In my xsl i wrote the below line to read the above xml line
<fo:external-graphic src="staffPhoto"/>
What is wrong in this ?
It may be many things, but it is certainly true that it will fail if you don't
use the attribute value template (AVT for short). The correct XPath expression
to retrieve the value of the <staffPhoto> element depends on which node the
template you are calling it from is processing.
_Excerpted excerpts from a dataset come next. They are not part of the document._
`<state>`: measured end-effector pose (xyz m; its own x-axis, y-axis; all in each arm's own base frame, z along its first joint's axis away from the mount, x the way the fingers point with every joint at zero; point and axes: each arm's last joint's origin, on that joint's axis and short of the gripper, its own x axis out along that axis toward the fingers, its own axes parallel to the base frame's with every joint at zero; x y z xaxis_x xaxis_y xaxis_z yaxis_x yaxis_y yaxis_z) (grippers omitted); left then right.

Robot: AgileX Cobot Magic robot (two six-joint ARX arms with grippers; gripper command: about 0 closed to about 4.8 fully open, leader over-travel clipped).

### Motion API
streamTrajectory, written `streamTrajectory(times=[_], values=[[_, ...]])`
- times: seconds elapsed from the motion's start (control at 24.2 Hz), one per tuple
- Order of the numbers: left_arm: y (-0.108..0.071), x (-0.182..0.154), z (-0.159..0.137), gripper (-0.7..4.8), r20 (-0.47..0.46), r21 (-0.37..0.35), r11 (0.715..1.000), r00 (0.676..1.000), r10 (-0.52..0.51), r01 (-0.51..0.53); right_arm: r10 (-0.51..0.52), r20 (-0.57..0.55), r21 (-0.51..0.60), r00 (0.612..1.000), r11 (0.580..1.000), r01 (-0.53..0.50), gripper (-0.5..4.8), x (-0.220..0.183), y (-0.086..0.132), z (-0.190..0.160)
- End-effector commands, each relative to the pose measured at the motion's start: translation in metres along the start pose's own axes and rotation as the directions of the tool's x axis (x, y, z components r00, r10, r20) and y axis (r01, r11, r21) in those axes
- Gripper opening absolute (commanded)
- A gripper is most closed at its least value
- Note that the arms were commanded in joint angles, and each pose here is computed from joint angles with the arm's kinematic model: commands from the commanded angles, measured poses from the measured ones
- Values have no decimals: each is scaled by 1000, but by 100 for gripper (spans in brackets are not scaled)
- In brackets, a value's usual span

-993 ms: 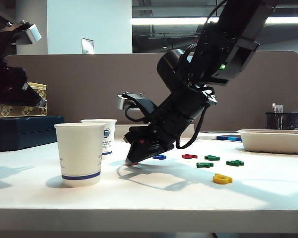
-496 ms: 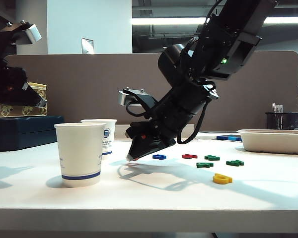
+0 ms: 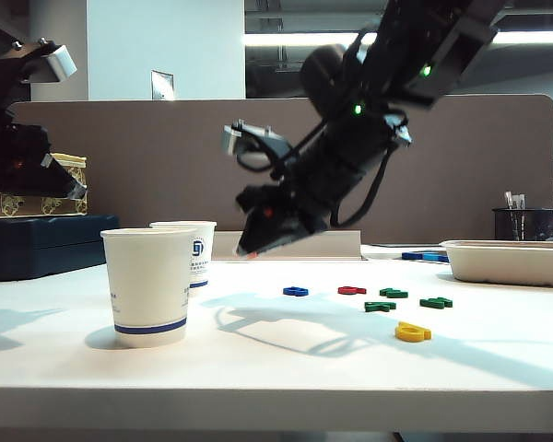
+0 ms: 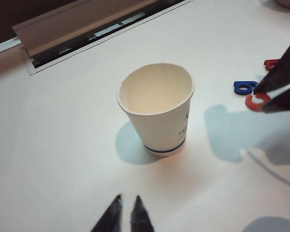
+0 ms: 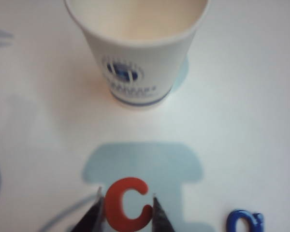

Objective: Pick up the letter "c" and put it in the paper cup.

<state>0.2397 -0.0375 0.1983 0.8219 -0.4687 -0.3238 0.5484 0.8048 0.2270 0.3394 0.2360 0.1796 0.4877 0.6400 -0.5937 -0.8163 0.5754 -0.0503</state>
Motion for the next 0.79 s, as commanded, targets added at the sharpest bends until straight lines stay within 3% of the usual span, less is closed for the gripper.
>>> streamTrajectory(times=[0.04,0.37,0.54,0.79], values=[[1,0,4,27,22,-10,1000,1000,4,-3,-6,37,-9,999,1000,6,107,-10,0,11],[1,0,4,27,22,-13,1000,1000,4,-3,4,28,-6,1000,1000,-4,107,-24,3,17],[1,0,4,27,22,-13,1000,1000,4,-3,99,51,17,994,995,-100,107,-29,7,21],[1,0,4,27,21,-14,1000,1000,3,-3,127,66,5,990,992,-127,106,-36,14,28]])
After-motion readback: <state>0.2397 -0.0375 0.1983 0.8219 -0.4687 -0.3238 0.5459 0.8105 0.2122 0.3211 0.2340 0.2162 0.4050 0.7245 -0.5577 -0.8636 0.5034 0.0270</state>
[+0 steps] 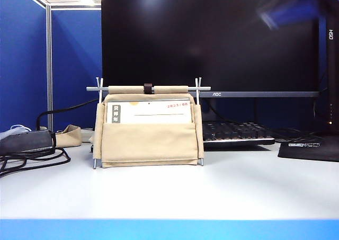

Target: Turn one page of the calendar.

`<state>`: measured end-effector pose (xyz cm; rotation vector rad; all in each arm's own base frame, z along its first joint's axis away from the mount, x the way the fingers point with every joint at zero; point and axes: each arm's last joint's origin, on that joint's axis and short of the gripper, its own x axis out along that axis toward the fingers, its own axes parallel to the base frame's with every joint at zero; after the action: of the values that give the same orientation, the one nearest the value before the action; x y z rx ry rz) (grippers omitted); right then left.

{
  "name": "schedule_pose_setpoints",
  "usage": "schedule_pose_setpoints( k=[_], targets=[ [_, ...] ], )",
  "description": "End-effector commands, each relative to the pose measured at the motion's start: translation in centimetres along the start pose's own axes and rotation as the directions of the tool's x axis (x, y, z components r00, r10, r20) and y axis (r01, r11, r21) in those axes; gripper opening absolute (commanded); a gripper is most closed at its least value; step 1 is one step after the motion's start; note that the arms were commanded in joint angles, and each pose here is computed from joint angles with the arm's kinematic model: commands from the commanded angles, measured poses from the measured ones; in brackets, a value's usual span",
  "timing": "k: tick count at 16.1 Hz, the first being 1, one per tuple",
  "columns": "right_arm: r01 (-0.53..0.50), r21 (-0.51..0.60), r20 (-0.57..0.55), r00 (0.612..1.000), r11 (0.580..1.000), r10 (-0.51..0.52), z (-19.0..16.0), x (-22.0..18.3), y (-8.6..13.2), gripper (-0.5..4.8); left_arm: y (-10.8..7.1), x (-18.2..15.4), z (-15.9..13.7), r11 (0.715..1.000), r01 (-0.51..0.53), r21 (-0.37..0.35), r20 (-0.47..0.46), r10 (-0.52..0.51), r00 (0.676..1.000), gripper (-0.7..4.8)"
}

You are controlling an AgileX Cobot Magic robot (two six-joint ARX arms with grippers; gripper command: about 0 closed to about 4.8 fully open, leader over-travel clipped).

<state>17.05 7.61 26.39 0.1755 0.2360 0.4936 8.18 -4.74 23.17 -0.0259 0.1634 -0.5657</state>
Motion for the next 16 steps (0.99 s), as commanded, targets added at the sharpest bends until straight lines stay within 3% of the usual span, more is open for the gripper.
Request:
schedule_pose_setpoints(
  k=[1,3,6,11,16],
  targets=[
    [0.054,0.013,-0.028,0.998,0.998,-0.053,-5.8,-2.1,-1.1,0.53,0.1,0.4,-0.8,1.0,-0.004,-0.001,-0.02,0.004,1.0,0.17],
    [0.136,0.003,-0.038,0.99,0.991,-0.135,-8.3,-2.9,-1.8,0.53,0.2,0.9,-2.4,0.999,-0.008,-0.034,-0.053,0.006,0.999,0.18],
    [0.153,-0.007,-0.069,0.986,0.988,-0.153,-10.3,-3.2,-2.2,0.53,0.4,1.7,-4.8,0.985,-0.017,-0.173,-0.077,0.004,0.997,0.18],
    [0.169,-0.009,-0.134,0.977,0.986,-0.168,-12.8,-3.4,-2.7,0.53,0.8,2.2,-6.9,0.985,-0.122,-0.122,-0.122,0.107,0.987,0.18],
    [0.177,-0.008,-0.181,0.968,0.984,-0.176,-14.1,-3.6,-3.0,0.52,0.6,2.3,-8.0,0.99,-0.033,-0.14,-0.167,0.009,0.986,0.17]
  ],
)
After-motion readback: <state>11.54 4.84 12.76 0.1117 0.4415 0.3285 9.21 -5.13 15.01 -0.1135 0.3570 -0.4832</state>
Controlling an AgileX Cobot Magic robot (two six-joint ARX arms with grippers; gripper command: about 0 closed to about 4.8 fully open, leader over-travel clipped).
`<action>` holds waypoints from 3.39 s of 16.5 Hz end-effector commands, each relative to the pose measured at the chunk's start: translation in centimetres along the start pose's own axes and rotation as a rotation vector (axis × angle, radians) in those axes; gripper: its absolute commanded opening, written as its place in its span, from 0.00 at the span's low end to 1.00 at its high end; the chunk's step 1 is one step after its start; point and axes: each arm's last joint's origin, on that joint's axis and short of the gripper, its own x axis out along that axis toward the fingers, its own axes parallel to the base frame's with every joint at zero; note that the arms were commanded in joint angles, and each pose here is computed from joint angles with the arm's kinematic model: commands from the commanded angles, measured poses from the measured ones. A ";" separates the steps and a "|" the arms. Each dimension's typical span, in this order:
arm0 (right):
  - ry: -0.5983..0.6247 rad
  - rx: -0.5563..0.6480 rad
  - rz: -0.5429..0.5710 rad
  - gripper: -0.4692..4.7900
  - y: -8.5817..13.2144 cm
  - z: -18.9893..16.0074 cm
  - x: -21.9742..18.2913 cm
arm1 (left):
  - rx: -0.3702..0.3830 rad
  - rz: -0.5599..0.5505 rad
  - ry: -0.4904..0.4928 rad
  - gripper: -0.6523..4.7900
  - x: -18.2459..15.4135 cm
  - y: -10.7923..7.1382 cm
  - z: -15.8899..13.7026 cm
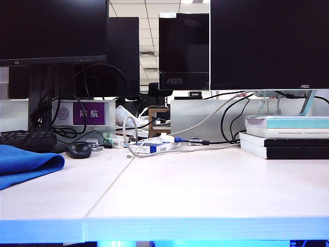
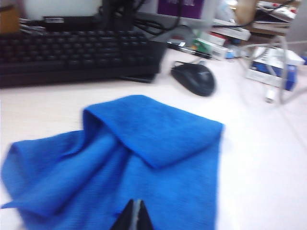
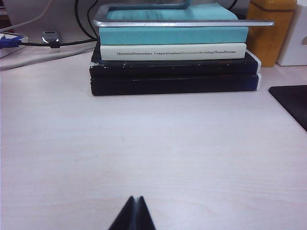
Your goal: Wipe the table from left to right using the rag.
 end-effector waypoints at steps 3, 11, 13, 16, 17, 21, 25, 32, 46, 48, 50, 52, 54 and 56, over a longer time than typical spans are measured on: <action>0.004 -0.006 0.016 0.09 0.0 -0.2 0.1 | 0.000 -0.047 0.009 0.11 0.0 -0.1 -0.2; 0.000 -0.004 0.116 0.09 0.4 -0.1 0.0 | -0.003 -0.043 0.014 0.11 0.0 -0.1 -0.2; -0.012 0.005 0.117 0.09 0.4 0.0 0.0 | -0.003 -0.043 0.013 0.11 0.0 -0.1 -0.2; -0.161 0.014 0.118 0.09 0.4 2.3 -0.5 | -0.051 -0.013 -0.072 0.11 -0.1 -0.1 0.9; -0.204 0.017 0.111 0.09 0.3 3.4 -0.9 | -0.079 0.000 -0.110 0.11 -0.6 -0.1 2.1; -0.307 0.050 0.109 0.09 0.2 6.7 -2.4 | -0.128 0.076 -0.252 0.11 -2.7 -0.2 7.3; -0.367 0.083 0.078 0.09 0.0 10.5 -3.7 | -0.130 0.141 -0.251 0.11 -2.6 -0.5 12.9; -0.385 0.096 0.165 0.09 0.5 22.5 -4.4 | -0.081 0.021 0.099 0.11 1.3 -2.1 24.3; -0.054 -0.083 1.043 0.09 10.4 31.3 -0.9 | -0.041 -0.071 0.640 0.11 9.3 -2.5 21.6; 0.002 -0.106 1.067 0.09 12.3 30.6 -1.7 | -0.035 -0.069 0.681 0.11 10.4 -2.5 20.9; 0.059 -0.139 1.120 0.09 14.4 29.7 -2.4 | 0.002 -0.079 0.723 0.11 11.9 -2.5 20.0; 0.111 -0.164 1.167 0.09 15.8 28.9 -2.4 | 0.005 -0.078 0.755 0.11 12.9 -2.5 19.3; 0.128 -0.174 1.185 0.09 16.4 28.6 -2.4 | 0.029 -0.087 0.783 0.11 13.9 -2.5 18.6; 0.116 -0.169 1.191 0.09 16.6 28.7 -2.3 | 0.047 -0.112 0.835 0.11 15.4 -2.5 17.4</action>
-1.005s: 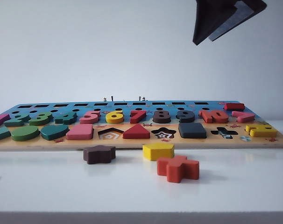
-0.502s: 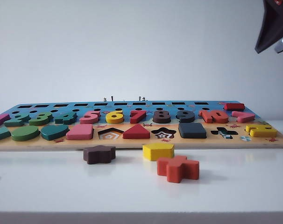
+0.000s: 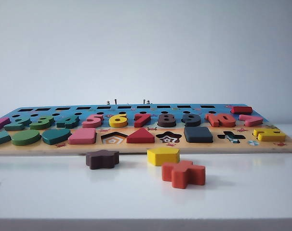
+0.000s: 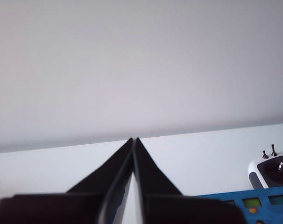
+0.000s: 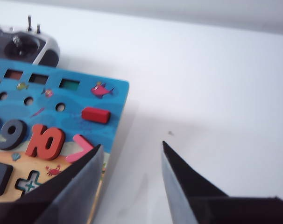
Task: Insert the cube into the slot.
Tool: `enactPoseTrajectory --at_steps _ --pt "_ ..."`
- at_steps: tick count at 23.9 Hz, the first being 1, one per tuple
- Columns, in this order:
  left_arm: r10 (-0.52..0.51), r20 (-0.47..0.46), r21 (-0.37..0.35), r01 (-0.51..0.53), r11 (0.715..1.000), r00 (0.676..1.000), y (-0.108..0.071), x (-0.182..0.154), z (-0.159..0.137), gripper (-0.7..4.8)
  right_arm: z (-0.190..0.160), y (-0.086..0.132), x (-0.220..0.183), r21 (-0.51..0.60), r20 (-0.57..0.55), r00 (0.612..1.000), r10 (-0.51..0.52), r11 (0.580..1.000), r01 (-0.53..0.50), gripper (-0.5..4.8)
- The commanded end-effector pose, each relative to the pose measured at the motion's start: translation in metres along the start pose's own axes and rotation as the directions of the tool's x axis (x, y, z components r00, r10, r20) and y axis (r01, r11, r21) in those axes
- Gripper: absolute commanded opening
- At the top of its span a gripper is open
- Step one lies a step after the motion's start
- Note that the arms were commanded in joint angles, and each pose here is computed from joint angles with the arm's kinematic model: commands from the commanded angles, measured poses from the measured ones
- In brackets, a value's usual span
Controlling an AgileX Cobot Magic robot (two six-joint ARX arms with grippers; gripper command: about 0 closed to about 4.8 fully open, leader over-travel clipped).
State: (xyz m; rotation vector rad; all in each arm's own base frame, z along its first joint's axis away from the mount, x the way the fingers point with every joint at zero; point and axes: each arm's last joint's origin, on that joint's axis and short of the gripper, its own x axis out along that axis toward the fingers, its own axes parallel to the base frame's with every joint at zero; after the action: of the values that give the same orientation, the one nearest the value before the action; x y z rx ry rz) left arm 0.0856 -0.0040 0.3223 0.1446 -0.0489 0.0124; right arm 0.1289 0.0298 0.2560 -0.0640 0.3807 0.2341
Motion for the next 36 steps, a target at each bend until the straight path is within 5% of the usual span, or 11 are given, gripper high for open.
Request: enactPoseTrajectory --at_steps 1,6,8,15,36 --pt "0.002 -0.004 -0.037 -0.002 0.999 1.0 -0.003 -0.001 -0.02 0.2 -0.003 -0.004 -0.006 0.015 0.062 0.998 -0.013 1.0 0.012 2.27" --pt "-0.012 -0.098 -0.047 0.008 0.999 0.995 -0.011 0.001 -0.073 0.2 -0.01 -0.011 -0.016 0.039 0.121 0.99 -0.075 0.997 0.071 1.65" --pt "-0.017 -0.14 -0.039 0.012 0.999 0.99 -0.015 0.001 -0.097 0.2 -0.014 -0.014 -0.017 0.086 0.126 0.986 -0.107 0.992 0.096 1.02" --pt "-0.023 -0.175 -0.038 0.016 0.999 0.984 -0.017 0.001 -0.116 0.2 -0.026 -0.015 -0.01 0.162 0.094 0.988 -0.121 0.981 0.105 -0.06" --pt "-0.008 -0.068 -0.046 0.005 0.999 0.998 -0.016 -0.009 -0.114 0.2 -0.067 -0.021 -0.014 0.255 0.315 0.923 -0.221 0.956 0.142 -0.06"
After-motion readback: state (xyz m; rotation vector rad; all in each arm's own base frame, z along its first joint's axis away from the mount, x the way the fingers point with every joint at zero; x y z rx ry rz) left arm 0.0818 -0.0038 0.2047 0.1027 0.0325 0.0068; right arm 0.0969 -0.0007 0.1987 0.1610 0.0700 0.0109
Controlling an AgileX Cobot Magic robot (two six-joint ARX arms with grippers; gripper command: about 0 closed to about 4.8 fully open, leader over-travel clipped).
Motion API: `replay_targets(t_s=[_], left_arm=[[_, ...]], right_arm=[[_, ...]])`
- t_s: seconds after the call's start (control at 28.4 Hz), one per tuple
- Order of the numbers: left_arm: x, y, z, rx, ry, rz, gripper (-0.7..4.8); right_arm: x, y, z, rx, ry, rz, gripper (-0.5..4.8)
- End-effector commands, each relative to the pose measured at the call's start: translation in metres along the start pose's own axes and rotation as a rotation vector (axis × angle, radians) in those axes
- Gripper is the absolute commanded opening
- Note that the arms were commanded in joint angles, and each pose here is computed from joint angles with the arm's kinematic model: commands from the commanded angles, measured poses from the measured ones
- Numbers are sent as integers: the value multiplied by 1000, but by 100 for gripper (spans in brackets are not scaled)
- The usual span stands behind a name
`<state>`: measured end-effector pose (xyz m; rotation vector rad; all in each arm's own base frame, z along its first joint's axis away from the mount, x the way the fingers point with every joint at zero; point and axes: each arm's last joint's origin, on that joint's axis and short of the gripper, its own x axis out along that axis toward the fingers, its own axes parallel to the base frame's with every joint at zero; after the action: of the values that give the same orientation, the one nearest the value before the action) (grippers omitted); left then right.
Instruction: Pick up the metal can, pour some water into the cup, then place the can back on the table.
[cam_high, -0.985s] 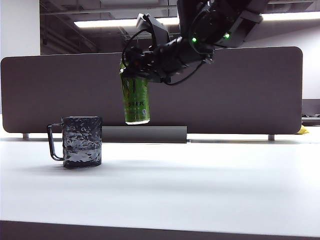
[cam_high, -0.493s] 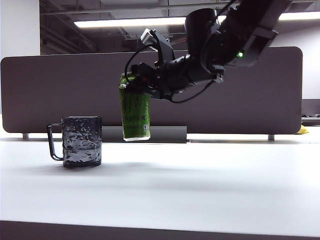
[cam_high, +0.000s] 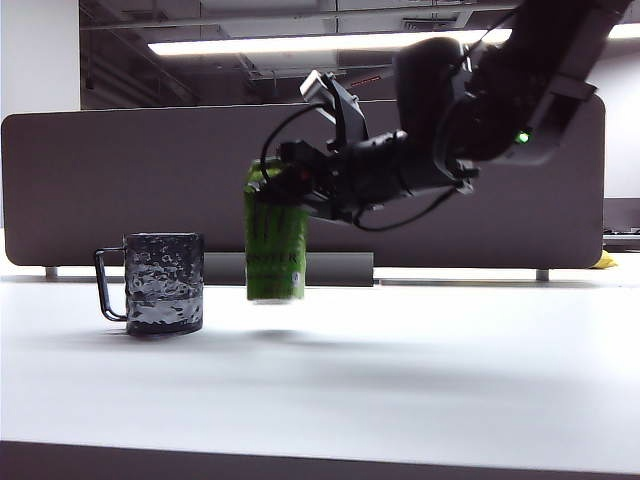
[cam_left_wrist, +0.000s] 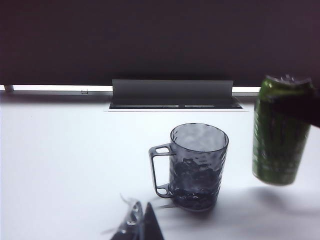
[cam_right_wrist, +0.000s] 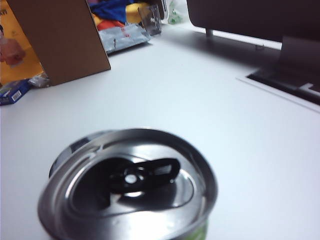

So, assuming that <staffPhoto> is a child of the node the template is
processing, this will do it.
<fo:external-graphic src="{staffPhoto}"/>
If the node that your template is processing is <staffNode> itself, then this
will do it.
<fo:external-graphic src="{.}"/>
No more can be said without seeing more of your source document and stylesheet.
--
Charles Knell
cknell(_at_)onebox(_dot_)com - email
-----Original Message-----
From: Beena Abraham <beenamanu(_at_)gmail(_dot_)com>
Sent: Mon, 4 Apr 2005 10:33:05 +0800
To: xsl-list(_at_)lists(_dot_)mulberrytech(_dot_)com
Subject: [xsl] How to use an image path passed in an XML file to use it on an
XSL
I would like to know how the complete url passed as a data in xml with
tag staffPhoto ,which can be used in <fo:external-graphic src=.....> ?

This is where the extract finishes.